[Start of section]

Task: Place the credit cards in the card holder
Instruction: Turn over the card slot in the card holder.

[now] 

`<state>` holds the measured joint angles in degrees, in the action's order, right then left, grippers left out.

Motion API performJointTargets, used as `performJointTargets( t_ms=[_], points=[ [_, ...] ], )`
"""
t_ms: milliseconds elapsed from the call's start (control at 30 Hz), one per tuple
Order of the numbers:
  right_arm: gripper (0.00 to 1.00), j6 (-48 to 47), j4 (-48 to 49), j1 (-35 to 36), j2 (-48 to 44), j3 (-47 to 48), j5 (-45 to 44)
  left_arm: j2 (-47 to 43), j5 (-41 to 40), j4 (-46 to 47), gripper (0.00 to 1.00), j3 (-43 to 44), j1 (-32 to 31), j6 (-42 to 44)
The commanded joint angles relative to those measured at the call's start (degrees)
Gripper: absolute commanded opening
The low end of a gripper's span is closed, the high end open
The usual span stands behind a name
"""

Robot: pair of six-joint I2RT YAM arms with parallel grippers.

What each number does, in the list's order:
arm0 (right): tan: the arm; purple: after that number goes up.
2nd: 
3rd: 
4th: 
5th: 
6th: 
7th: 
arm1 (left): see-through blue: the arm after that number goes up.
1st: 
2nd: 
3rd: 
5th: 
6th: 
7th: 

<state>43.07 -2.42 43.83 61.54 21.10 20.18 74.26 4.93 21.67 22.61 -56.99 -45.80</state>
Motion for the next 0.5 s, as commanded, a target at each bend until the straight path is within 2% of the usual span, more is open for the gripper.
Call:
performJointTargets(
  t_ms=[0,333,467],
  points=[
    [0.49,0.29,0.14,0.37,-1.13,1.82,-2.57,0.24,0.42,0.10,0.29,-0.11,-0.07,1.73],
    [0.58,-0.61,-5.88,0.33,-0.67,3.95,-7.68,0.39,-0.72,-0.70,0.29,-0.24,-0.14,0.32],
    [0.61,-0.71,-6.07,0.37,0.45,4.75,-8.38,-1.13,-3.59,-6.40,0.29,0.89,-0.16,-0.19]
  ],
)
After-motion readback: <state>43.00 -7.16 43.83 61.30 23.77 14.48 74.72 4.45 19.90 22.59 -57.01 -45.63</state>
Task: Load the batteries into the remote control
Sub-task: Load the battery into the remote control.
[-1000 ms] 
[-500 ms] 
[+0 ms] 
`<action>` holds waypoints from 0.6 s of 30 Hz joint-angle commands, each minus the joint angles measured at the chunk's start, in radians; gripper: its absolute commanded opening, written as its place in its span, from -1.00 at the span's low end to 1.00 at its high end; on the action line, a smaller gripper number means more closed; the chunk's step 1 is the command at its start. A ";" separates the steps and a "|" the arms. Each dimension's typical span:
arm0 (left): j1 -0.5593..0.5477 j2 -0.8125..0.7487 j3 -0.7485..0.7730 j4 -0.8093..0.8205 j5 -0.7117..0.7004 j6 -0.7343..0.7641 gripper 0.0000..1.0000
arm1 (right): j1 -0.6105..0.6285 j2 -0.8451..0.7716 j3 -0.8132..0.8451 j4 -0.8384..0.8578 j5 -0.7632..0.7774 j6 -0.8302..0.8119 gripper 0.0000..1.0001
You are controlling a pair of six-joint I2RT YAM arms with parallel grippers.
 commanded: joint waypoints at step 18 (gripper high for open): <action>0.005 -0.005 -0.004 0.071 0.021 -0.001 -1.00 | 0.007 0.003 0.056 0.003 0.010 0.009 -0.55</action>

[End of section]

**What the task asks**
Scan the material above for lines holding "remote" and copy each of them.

**Task answer**
Task: Load the batteries into the remote control
Sub-task: Load the battery into the remote control.

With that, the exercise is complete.